As the prevalence of HFpEF increases with the ageing population, especially in elderly women this project fully addressed the need for “New treatments for chronic, non-communicable diseases”, while taking the gender aspect into account. HFpEF differently affects men and women, and is typically associated with comorbidity. Sex also affected the outcomes, since women had a better overall prognosis. Our trial enrolled carefully phenotyped patients with significant co- morbidity and test a drug with potential pleiotropic effects likely to significantly affect this comorbidity. Indeed, in addition to LV remodelling and diastolic function, in 2 sub-studies, we evaluated the effect of mirabegron on endothelial function and NO bioavailability, as well as metabolism, thereby trying to correlate effects on remodelling with β3-mediated modulation of risk factors.
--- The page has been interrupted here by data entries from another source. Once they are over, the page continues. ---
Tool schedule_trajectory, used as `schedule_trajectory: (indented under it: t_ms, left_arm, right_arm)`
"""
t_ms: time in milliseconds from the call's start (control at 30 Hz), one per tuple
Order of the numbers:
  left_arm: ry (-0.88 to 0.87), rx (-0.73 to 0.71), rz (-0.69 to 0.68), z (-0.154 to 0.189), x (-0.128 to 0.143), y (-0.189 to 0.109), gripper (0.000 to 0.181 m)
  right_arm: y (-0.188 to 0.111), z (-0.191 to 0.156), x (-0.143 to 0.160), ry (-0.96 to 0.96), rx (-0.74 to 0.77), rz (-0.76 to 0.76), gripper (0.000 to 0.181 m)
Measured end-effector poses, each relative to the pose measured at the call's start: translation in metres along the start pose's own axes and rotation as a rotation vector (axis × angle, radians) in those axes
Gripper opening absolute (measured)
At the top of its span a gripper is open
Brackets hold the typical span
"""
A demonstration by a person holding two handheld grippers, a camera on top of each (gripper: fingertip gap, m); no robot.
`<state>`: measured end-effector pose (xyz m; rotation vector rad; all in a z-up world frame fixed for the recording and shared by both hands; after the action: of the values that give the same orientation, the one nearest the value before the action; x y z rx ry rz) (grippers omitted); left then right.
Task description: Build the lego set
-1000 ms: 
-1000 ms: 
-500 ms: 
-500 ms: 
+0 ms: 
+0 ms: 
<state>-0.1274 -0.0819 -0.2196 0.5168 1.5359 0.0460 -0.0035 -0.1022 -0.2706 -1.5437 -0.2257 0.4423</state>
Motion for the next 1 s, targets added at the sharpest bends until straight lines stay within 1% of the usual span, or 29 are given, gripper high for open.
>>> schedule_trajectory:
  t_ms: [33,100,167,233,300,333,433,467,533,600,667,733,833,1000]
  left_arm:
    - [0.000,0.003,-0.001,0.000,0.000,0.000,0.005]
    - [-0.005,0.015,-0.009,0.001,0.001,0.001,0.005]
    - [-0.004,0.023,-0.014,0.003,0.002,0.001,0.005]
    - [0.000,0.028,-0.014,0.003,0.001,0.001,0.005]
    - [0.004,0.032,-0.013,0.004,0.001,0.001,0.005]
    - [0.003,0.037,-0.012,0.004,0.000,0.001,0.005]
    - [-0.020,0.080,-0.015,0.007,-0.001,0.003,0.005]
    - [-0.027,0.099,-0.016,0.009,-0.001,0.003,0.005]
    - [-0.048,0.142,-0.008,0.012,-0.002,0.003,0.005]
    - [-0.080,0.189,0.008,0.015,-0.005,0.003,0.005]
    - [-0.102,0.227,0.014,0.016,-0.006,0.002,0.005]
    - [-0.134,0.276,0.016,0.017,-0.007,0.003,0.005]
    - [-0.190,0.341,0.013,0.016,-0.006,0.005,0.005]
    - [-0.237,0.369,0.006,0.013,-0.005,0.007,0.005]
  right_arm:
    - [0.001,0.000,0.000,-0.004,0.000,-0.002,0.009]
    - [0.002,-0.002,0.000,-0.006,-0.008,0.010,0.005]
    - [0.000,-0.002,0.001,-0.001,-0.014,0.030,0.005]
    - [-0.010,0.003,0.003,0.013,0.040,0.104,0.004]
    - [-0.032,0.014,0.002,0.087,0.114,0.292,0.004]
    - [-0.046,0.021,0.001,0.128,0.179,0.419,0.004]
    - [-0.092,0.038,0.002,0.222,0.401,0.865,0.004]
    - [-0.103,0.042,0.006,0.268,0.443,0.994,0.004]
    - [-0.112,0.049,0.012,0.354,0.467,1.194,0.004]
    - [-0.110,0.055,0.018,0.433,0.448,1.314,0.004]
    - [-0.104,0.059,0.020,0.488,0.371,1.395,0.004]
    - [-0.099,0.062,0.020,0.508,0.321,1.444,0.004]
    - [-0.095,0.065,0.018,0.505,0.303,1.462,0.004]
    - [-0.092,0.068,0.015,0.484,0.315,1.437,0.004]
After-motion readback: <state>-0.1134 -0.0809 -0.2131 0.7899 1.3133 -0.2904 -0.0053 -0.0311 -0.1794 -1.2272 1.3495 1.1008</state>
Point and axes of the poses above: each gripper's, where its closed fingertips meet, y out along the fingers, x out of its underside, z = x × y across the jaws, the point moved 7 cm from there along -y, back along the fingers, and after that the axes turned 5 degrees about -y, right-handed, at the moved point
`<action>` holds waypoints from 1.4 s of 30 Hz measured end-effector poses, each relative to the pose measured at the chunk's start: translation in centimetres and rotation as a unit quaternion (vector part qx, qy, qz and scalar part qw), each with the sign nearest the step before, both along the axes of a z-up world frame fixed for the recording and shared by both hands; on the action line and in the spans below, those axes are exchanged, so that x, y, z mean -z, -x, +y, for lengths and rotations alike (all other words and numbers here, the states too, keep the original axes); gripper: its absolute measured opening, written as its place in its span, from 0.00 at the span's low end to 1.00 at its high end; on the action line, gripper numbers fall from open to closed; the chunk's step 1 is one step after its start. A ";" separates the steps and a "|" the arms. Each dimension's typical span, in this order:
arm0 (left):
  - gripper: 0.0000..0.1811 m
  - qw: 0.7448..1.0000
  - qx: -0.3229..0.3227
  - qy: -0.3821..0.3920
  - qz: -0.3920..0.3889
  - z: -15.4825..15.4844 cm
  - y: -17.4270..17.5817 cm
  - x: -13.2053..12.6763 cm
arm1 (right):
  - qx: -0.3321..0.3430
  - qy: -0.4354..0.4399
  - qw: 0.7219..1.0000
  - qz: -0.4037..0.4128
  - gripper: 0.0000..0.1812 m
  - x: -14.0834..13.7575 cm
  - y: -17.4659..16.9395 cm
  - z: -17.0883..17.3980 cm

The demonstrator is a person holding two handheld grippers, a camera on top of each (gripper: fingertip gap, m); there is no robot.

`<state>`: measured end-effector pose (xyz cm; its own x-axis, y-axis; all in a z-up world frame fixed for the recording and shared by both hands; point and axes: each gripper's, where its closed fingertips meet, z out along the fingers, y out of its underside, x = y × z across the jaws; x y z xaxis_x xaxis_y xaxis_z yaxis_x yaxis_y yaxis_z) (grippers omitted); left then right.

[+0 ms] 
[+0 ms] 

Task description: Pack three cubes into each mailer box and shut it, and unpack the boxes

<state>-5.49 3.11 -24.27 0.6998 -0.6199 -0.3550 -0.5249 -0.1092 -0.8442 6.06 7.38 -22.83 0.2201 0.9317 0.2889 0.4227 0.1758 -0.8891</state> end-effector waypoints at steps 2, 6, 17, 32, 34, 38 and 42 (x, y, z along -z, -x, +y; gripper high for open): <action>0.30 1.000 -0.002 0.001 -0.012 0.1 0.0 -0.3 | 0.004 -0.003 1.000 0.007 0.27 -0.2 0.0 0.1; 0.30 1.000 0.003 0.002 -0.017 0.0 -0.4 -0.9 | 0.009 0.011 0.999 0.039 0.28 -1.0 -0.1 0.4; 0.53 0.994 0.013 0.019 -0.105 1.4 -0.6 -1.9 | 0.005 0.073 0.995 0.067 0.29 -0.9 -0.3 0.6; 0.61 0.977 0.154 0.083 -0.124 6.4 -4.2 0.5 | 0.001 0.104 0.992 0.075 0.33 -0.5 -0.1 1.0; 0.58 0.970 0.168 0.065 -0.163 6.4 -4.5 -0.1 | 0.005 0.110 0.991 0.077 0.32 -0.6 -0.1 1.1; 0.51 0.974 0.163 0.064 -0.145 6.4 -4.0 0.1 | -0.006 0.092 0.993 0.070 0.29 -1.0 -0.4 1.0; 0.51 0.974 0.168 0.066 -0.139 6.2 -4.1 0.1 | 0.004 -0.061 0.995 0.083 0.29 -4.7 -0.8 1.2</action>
While the results are neutral in the conditions of our trial, this does not invalidate our original hypotheses; indeed, these deserve to be examined in subsequent trials with higher doses of mirabegron in patients with more severe phenotypes and for longer periods of treatment. Indeed, the abundance of the target, cardiac beta3 adrenergic receptors, is known to be higher in more advanced diseases than in patients selected in our trial. Also, more efficacy may be expected from newer, more potent beta3 agonists in development.
Altogether, our and future trials should provide new avenues for the treatment of a disease with a steadily increasing burden on the health care system and society. Contrary to heart failure with reduced ejection fraction (HFrEF), outcomes have not improved over the last decades, highlighting the need for new, effective therapies for this important syndrome.
Given the reassuring data on safety from our BETA3LVH trial, similar protocols with new agonists could be easily replicated in additional studies and lead to an extension of indication of "repurposed" urological drugs and so would lead to a quick impact for patients.